I can't do it. Someone is screwed. This sucks. Whereas if I, you know, again, broaden it out over the next month, I can probably make sure everybody's taken care of to some degree, right. I think having that broader perspective is so important. You know, we do tend to think I got to get all of this done, or if we think, you know, the only way to have balance, if you will, is to do work and have time for my family and play every day, and that's just

really not realistic. There are going to be days when you know, when work is going to take precedence and there's some deadline or there's something going on that's just going to be very heavy work. There are going to be other days when your family is going to take precedence and a kid is sick or you've got to go to a doctor's appointment. That's just the way it's

going to be. There's gonna be this kind of constant ebb and flow, and you know there are going to be hopefully days that you will take to play and put everything else on on the on the back burner that that that might be on the weekend. Um. So it's really much more a sense of how do you integrate these different parts of your life. And one of the things that's helped me is, again, like you, if I look on a day to day basis, I'll feel

like a failure because I won't get to everything. But if I broaden it out, I started looking at my calendar over a month and I was like, oh, I did I did make time for that. Oh look, I did make time for that, you know. And I do think that that helps you, um to kind of to see that there are a lot of different moving pieces in your life. You can make time for more of them when you have that bigger perspective. But I think the other thing that's important again, it goes back to,

like again, having to make choices. Being busy sometimes is not a function of doing a bunch of stuff we don't like. Sometimes it's doing a lot of stuff we do like. And if we don't want to be so busy, then we have to make some choices that some things might need to wait, or sometimes some things you might just not do it at all. I think we all in this culture, and I'm guilty of it certainly. How are you doing? Busy? Busy, busy. What I've tried to start doing is get away from it as a complaint

because I'm clearly choosing it right. Like I mean, I've recognized that with myself, like I put, I keep stacking things into my life that I want to do and that I care about, and I just feel like it's not fair. Actually just it's it's back to that perception thing. When I feel like it's being done to me, I'm so busy, then I get stressed and when I go, no, you know what, I'm making this choice. I chose to take this on. I chose to take that on. I don't have to. Then I get I'm able to breathe

a little bit deeper. But I definitely do do it to myself. Um, And I think I must prefer it that way because I keep doing it well, you know, and that's something that only you you can answer. But but sometimes, you know, I think we do keep doing it that way because it's just what we've done for so long, you know, We're used to it, and I think a lot of us don't know what we do being idle with or with leisure time. I mean I

still struggle with that. You know, there was a study not long ago that some people preferred receiving an electric shock rather than just being alone in a room with our own thoughts. So I mean that's kind of crazy. But we do live in a culture where, um, kind of taking the foot off the gas pedal at full throttle is really an uncomfortable thing to do. Yeah, yeah, it is. And I think it's it's back to that, particularly if your leisure activities tend to be, you know,

active ones. I've I've just kind of learned through experience over life that I am one of those people that being left too idle has not proven to be good for me in the past. Um that and and I think everybody's a little bit differently. I've just kind of learned that about myself. But the key is to be able Can I live that way without stressing myself out. One of the things that you talk about, and I

first learned this, I think from from Stephen Covey. Um, and you talk about putting the big pieces of your calendar in first. And I think the analogy that I read that he had, although I think a lot of people have heard it is that idea of if you have like a jar, and um, if you're trying to plan your time, and you you put the big rocks in and it seems like it's full, but then you can put all the gravel in it still fits in.

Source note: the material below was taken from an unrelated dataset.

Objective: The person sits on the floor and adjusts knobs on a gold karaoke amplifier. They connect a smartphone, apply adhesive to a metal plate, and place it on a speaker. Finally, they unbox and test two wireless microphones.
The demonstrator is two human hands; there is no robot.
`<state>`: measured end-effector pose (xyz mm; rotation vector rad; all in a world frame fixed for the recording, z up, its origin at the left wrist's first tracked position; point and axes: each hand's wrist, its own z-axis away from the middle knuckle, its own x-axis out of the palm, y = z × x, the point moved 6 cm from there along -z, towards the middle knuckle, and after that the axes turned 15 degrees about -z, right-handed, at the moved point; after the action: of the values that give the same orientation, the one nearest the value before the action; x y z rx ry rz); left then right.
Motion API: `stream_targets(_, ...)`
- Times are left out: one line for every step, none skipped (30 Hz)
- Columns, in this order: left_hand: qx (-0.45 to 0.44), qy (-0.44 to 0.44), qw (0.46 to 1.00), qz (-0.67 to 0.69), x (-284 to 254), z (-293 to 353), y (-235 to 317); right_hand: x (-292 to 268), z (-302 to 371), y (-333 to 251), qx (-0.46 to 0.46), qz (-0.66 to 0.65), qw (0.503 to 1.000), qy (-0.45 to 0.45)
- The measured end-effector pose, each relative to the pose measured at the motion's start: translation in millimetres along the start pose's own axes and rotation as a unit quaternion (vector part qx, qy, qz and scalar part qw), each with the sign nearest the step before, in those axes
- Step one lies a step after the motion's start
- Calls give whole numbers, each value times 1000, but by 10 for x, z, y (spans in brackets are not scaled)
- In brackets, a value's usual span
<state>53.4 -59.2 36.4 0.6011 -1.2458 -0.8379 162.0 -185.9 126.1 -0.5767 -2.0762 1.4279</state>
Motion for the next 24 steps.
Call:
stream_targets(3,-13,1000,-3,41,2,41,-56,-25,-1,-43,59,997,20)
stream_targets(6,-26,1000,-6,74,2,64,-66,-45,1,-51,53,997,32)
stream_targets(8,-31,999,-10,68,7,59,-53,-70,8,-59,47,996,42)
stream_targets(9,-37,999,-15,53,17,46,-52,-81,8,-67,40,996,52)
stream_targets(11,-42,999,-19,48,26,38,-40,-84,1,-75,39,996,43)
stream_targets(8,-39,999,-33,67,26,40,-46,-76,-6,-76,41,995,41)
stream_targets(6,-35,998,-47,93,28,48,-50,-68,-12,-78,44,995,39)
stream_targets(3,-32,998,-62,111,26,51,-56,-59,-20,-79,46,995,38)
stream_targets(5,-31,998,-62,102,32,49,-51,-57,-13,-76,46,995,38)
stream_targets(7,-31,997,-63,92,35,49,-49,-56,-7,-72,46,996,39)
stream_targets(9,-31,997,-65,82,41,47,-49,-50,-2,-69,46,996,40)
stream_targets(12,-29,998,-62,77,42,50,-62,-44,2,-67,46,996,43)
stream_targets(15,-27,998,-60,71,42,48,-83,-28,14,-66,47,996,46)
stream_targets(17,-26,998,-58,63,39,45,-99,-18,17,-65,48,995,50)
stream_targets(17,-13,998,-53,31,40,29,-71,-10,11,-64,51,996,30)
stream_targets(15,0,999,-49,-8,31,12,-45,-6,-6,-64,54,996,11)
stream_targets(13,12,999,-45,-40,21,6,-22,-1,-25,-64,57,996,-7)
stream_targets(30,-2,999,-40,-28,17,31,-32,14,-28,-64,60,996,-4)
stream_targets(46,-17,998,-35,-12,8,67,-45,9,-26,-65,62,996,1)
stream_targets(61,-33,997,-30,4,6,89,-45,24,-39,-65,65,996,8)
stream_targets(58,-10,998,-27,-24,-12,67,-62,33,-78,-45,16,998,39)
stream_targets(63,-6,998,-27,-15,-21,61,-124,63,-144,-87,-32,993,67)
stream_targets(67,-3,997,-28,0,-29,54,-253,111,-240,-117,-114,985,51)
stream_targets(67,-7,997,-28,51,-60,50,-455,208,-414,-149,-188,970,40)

And then you can put pebbles in, and then sand and then water and and you just kind of there's lots of room for the little off if you get the big important stuff in place first. Yeah. Yeah, that's so that was a real lesson to me because I think so much of my own overwhelmed. It was sort of it was also partly my approach to things. And I'm not quite sure why I did it. I think I was always sort of revving and panicked. I mean,

I stopped drinking coffee. I was always so stressed out, you know, I drink decalf and I always still kind of panicked, and I would sort of approach the day thinking, Okay, I got all this stuff to do, so I'll just get this little stuff out of the way, and then i'll clear the decks and I'll get to the big stuff.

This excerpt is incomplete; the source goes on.